If you received the email with files included, attaching the email often keeps those original files tied to the message. That’s useful, yet it can surprise people who assume they’re only sharing text. Give the attached email a quick look and confirm it matches what you intend to share.
Troubleshooting When It Doesn’t Open Cleanly
Most issues fall into a small set: file type, device limitations, or mail client settings.
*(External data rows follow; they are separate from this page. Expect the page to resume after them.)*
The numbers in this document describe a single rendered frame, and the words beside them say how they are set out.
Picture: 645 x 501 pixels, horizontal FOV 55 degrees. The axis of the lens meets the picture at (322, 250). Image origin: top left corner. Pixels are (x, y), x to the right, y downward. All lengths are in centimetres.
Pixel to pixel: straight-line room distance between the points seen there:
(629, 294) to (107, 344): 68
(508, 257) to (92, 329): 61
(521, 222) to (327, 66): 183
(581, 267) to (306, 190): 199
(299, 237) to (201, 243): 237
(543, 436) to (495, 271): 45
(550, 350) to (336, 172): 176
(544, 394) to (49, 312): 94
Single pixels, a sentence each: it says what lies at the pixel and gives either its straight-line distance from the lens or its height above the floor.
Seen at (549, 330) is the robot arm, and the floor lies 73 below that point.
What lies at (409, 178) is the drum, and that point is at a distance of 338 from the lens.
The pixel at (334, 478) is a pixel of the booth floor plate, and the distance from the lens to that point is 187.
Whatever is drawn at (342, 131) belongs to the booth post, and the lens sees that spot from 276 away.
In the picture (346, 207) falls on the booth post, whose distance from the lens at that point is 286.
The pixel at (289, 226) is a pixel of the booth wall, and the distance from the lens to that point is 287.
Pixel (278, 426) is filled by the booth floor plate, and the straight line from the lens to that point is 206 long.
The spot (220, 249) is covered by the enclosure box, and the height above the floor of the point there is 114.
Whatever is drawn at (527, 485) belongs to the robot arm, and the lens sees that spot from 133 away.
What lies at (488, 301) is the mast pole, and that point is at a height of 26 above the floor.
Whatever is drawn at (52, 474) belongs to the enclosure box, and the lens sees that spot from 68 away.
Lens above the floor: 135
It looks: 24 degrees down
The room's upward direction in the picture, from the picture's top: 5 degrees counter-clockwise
Use the table below to diagnose fast without a long back-and-forth.
| Problem | Likely Reason | Fix That Usually Works |
|---|---|---|
| Recipient can’t open the attached email | Mail app doesn’t handle .msg, or file opens in a download viewer | Resend as .eml, or ask them to download the file then open it in a mail client |
| Attachment arrives as winmail.dat | Rich text settings from Outlook/TNEF formatting | Switch to HTML format or resend the email file as .eml |
| Attached email loses inline images | Client strips remote images or blocks content by default | Ask recipient to enable images for that message, or attach related files separately |
| Attached email is blocked | Mail system filters certain attachment types | Compress the .eml into a .zip if allowed, or share via your approved file method |
| Email file is too large | Original message includes heavy attachments | Remove extra files before sending, or share large items through a file link method |
| Gmail mobile won’t attach an email file | Mobile app limits the workflow | Use Gmail on the web, or download .eml on desktop then attach from files |
| Multiple attached emails arrive out of order | Recipient’s client sorts attachments by name | Rename files with leading numbers like 01-, 02-, 03- before attaching |
A Simple Checklist Before You Send
Run through this quick list and you’ll avoid most surprises:
- Pick .eml when recipients use mixed mail apps
- Pick .msg when everyone is on Outlook for Windows
- Add a one- or two-sentence note telling the recipient what the attachment is
- Confirm the attached email includes only what you want to share
- If the email is big, remove extra files or use a different delivery method
Once you get used to it, sending emails as attachments becomes the cleanest way to share a full message record. It saves time, avoids formatting chaos, and keeps the details that matter.
References & Sources
- Microsoft.“Reply to or forward an email message.”Shows where to find Outlook’s “Forward as Attachment” action and how it works.
- Google.“Download & send emails as attachments.”Explains Gmail’s ways to send messages as .eml attachments, including drag-and-drop and “Forward as attachment.”